● **Task brief**
With the pictures left out, return exactly the lines from the one containing "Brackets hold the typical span" through the end of the listing below.

====== Data segment ======

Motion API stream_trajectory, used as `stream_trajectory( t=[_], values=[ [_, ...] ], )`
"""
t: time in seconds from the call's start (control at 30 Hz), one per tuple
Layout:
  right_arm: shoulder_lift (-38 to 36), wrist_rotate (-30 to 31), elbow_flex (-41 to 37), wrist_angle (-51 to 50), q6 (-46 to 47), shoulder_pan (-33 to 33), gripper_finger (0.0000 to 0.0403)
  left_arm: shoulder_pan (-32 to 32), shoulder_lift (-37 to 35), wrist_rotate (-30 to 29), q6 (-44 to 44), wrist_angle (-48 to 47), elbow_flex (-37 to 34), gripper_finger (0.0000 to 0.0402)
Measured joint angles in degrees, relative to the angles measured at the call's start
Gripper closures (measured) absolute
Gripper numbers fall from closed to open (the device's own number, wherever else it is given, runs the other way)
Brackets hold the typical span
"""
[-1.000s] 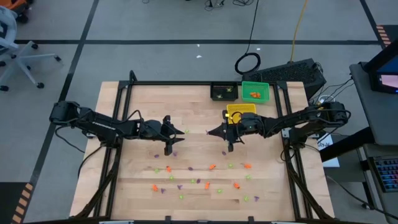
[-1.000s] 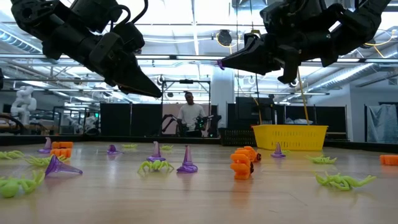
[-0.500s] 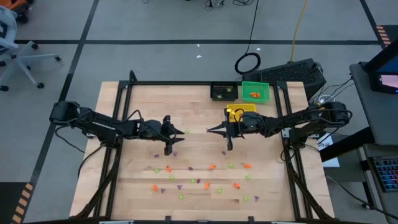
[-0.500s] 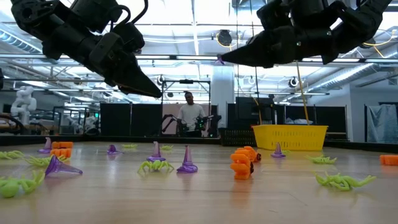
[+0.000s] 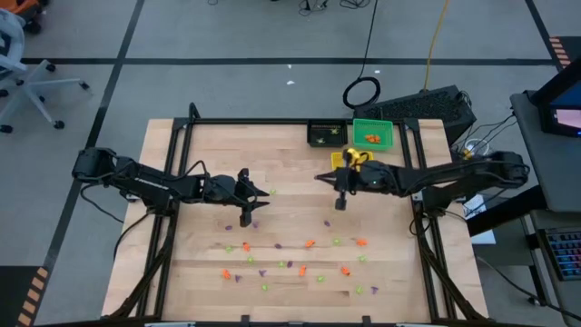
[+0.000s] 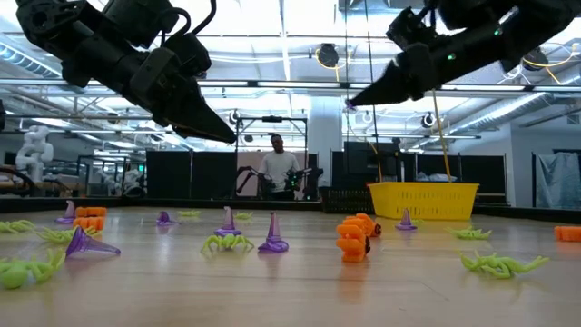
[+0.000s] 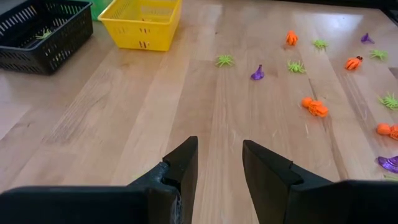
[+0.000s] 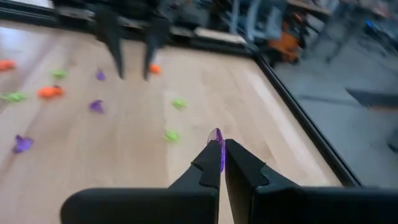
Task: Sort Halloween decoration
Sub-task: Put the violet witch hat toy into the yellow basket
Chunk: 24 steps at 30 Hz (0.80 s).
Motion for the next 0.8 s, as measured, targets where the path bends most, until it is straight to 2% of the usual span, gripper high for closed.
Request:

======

● **Solution to this problem**
Brackets hold the typical span
"""
[-1.000s] 
[-1.000s] 
[-0.500s] 
[-0.500s] 
[+0.000s] 
[+0.000s] 
[+0.000s] 
[+0.000s] 
Task: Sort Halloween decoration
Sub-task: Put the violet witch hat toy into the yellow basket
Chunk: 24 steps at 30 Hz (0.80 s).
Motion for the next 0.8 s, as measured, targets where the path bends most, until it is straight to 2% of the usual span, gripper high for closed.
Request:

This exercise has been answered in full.